For years I had wanted to have a family with lots of children: somewhere between six and twelve - and then, I had a child. I never imagined how much work one little child could be. So, we decided that Abigail would be our last child. This being our second child, I was more interested in the operation than the miracle of birth. So, after Abigail was pulled out of the womb, I became fascinated with the procedure that would keep Deanna from getting pregnant again.

The doctor was pointing out things about my wife’s anatomy and explaining what he was doing when a nurse came and asked me if I could come out with her to the other room. I was thinking that this had something to do with my role as a chaplain in the hospital. When I walked into the room they started talking to me about Abigail. It was not really sinking in with me that there was a problem until the neonatal specialist walked in and was only there a couple of seconds when she said something and the next thing I know, they are running down the hall with my new baby girl and I am chasing them.

When they got into the neonatal unit, they asked me to go to the other room but I wouldn’t go.After all, I was a chaplain in the hospital and was used to being present for all sorts of emergencies. They threatened to have security remove me when my boss showed up and took me by the arm into the waiting room. He explained that my presence would make the doctors nervous and I would want them to be at their best while they were caring for my child. They were in the process of intubation. Intubation is “a process where they put a tube through the vocal cords and into the windpipe of a patient in order to provide a patient’s lungs with oxygen.”

So, I did what fathers and parents all over the world do: I waited in the waiting room praying and waiting. Although I was praying, it was much later that day before I called to ask others to pray. Things were happening too fast for me to process and I was still in too much shock to grasp the significance of all that was going on.

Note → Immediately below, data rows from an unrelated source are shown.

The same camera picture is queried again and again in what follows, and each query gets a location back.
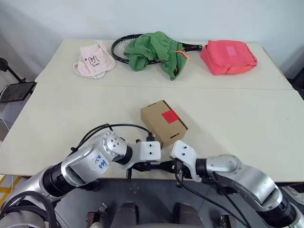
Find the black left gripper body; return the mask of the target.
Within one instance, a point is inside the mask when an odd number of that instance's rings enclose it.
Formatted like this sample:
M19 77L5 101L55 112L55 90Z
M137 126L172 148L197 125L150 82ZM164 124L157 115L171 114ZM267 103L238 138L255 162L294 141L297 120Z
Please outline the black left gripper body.
M128 168L126 170L126 178L125 180L127 182L130 182L132 179L132 171L136 170L139 172L145 172L150 170L150 163L149 162L138 162L135 163L132 167Z

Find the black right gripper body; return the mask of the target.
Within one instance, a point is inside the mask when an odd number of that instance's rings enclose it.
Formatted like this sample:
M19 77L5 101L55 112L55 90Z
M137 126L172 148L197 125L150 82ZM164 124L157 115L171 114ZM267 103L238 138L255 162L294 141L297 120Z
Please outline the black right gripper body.
M177 158L174 159L174 175L176 179L176 186L182 187L184 178L191 179L191 173L187 166Z

Abigail was born with Hyland Membrane disease. Disease is really a misnomer here. Condition would be a better why to explain what my little girl had. It is where a full term baby is born with immature lungs. The treatment for Hyland Membrane disease had only been out for a few years when Abigail was born. In fact, before this treatment almost all children born with this condition died. As if this wasn’t enough, she also had pneumonia and a hole in her heart. Of course, it took a while to discover all this stuff so the first three weeks of her life were spent in the neonatal unit.

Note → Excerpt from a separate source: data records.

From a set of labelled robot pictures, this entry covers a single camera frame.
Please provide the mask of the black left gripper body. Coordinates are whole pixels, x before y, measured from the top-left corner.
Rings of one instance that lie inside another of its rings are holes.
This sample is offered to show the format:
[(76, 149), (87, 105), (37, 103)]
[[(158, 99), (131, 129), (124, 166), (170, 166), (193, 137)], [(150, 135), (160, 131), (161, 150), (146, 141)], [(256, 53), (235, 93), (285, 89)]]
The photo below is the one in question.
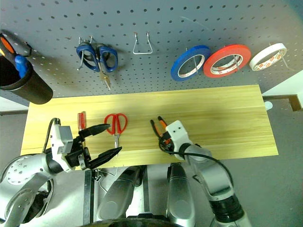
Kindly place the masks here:
[(91, 169), (91, 157), (87, 147), (83, 145), (85, 140), (80, 136), (73, 139), (71, 151), (65, 156), (70, 167), (79, 166), (82, 170)]

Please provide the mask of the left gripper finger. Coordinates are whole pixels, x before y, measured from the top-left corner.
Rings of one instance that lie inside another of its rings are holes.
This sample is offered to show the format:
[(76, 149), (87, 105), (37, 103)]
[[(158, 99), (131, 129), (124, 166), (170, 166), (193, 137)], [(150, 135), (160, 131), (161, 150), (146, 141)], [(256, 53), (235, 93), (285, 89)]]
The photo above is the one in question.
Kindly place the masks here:
[(95, 169), (95, 168), (107, 163), (114, 156), (116, 156), (121, 150), (122, 150), (122, 147), (117, 147), (117, 148), (107, 150), (106, 152), (103, 152), (102, 154), (99, 154), (99, 156), (96, 159), (93, 159), (87, 163), (87, 168)]
[(86, 129), (83, 129), (79, 131), (79, 137), (81, 140), (85, 140), (86, 137), (88, 136), (95, 136), (97, 134), (102, 133), (103, 131), (106, 131), (111, 124), (98, 124), (98, 125), (93, 125), (91, 127), (88, 127)]

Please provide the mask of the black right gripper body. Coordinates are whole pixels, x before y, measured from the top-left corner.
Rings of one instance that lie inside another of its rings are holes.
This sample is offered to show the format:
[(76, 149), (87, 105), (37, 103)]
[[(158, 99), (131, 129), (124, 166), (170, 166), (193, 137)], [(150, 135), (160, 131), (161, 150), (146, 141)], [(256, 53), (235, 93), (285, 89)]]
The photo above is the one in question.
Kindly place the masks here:
[(159, 138), (159, 147), (164, 152), (173, 152), (174, 144), (168, 132), (163, 133)]

Deanna was in recovery and would not discover what was going on for quite a while. I was so wrapped up with Abigail that I did not go to see Deanna and fill her in. When I did go by to see her they had her so drugged up that she really was not with it. It was a the next day before Deanna was able to even see the baby.

They wouldn’t let us touch Abigail because we were over stimulating her with our touch and she was fighting the medicine. Abigail was 9 lbs 4 oz. when born and was quite the fighter. They needed her to be still and sleeping to give her body time to recover, so they put her in a drug-induced coma. They could not tell us what the long term effects of this would be or what the affect of being intubated for so long would be. It was a hard time for us. They didn’t know what to do with us because we always wanted to be there with our baby. We also wanted them to explain everything that they were doing and at least one of the nurses did not want to explain stuff to us. We were not going to be dissuaded from knowing everything we could learn. I guess we were not the norm in this neonatal unit. Many of the patients in here had parents who were actually from Mexico, so they couldn’t stay in the States with their baby, or some of the babies were born addicted to drugs and had parents who didn’t want to be there for them. However, we are so thankful to God for the amazing doctors and nurses of the Valley Baptist Medical Center!If it had not been for their quick, proficient diagnosis and professional care of our daughter, she would not be with us today.

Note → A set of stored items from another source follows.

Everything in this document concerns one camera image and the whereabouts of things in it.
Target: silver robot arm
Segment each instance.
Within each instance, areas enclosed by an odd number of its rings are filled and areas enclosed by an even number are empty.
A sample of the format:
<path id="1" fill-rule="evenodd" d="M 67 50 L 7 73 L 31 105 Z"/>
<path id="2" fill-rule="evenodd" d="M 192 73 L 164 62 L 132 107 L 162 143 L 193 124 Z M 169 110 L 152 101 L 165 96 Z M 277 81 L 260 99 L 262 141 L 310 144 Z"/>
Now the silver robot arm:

Thirteen years later you wouldn’t know that my daughter ever was on the brink of death moments after coming into this world. She is a beautiful, talented, strong, healthy, vibrant, young woman. I am so proud to call her my daughter.

Timing is an amazing thing. If Abigail had been born in a hospital that did not have a neonatal unit or one with a less efficient staff, she would at best have brain damage from lack of oxygen but probably would not have lived. But God in his infinite wisdom decided that this miracle child would live. This bright intelligent child - I cannot help but think that God has very big plans for her and her life.

“I know my plans for you, says the Lord . . .




Monday, June 8, 2009

Under the Piano

My mother is such a good pianist.  She can play anything and she can do it so amazingly well.  I’ve always been proud to be her son for so many reasons and one of these many reasons is her mastery of the piano.  If fact, some of my fondest memories are under the piano.  It was under the piano that I first heard Beethoven, Mozart, Handel, Chopin, and Bach.

Probably the most moving of these experiences was the hymns.  I don’t know if it was my connection or my mom’s connection with God.  Maybe it was both of these.  You see music truly is the language of the soul and when you put words with the music it adds a new dimension to what the music means to you.  How can you not be moved by words like, “just as I am without one plea but that Thy blood was shed for me . . . ?”  The God of the universe loved a sorry messed up person like me so much that He gave His only precious Son so that He could have me safe with Him and He takes me just as I am.  I don’t have to change before He will take me.  Once I surrender to Him, He will change me from the inside out - just like He fashioned me in my mother’s womb so He fashions me from inside my heart to make me more like Him.

“Amazing grace how sweat the sound that saved a wretch like me, I once was lost but now I’m found, was blind but now I see.”  Oh how much I see since accepting God and His gift for me.  It was in my parents that I first saw the truth of God.  They are living testaments of what it means to be Christian.

One of the ways that this was manifested to me was through my mom’s dedication during the early years of her lupus.  It wasn’t just that she would continue to play in church when she did not feel like doing it but that she would do it with such emotion and love.  I knew that she was hurting but on her face shone the smile of Jesus and in her eyes was the love of God and through her hands was found the power of the Holy Spirit.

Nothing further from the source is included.